1Bundle of Rays, Buderim, Australia

Context:

As technology advances and time becomes even more precious to healthcare professionals, the way their education is delivered also needs to change. A new frontier in healthcare education is upon the industry. This delivers instances where participants can expect immersive, hands on interaction enabling them to deconstruct anatomy and literally drift through physiology within a safe, virtual three-dimensional environment.

What we did:

Nurses and nursing students have reported difficulty translating concept-based scientific knowledge into practice. This can have a significant impact on their development as a professional and on their ability to provide safe care.

A literature search has helped identify that VR technology has been shown to improve user performance in tasks such as spatial understanding, memorization and training by allowing users to experience applications from a first-person perspective and to interact using natural techniques. VR and augmented reality (AR) technology have untouched potential with healthcare education and training. Digital manipulation tuned into spatial awareness allows a user to concentrate and practice key tasks or investigate complex concepts. The advancement of technology will now influence the way nursing education is conducted and consumed.

The aim of this presentation is to generate discussion and feedback on the perceptions, barriers and enthusiasm for new innovative technology that can support clinical skills training in the nursing profession.

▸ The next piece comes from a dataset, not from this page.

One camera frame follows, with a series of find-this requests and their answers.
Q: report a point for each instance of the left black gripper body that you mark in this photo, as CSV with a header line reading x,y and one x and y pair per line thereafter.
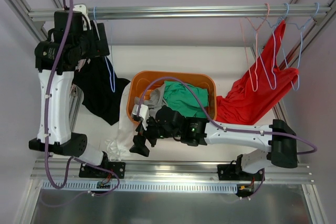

This was something that innovative Australian-grown healthcare education company Bundle of Rays identified and set out to achieve. Bundle of Rays is now delivering courses integrated with VR and AR across Australia. By implementing VR and AR technology, the company has developed dynamic learning outcomes based on the gross anatomy of the chest, cardio-respiratory assessment and the basics of key diagnostics such as chest radiograph interpretation. It is not just the attendees that benefit from this interactive training model. For organizations this new style of education gives hospitals and employers the ability to train their staff virtually, therefore helping to limit the cost and risk of full simulation training. It also brings increased clinical confidence to the attendees with a hope to decrease errors and maximize clinical escalation through deeper understanding of core day to day tasks and physiological processes.

Conclusion:

VR and AR will have a place in the future of clinical skills training within healthcare. In order to solidify this academically we have submitted a PhD application to investigate the viability of VR in nursing education through Bundle of Rays and affiliated with the University of the Sunshine Coast (USC) and can hopefully inform practice in the near future.


Biography:

Globally experienced critical care nurse with military and humanitarian exposure. Has a distinct interest in technology in education recently building a start-up business focused on implementing Virtual and Augmented reality technologies.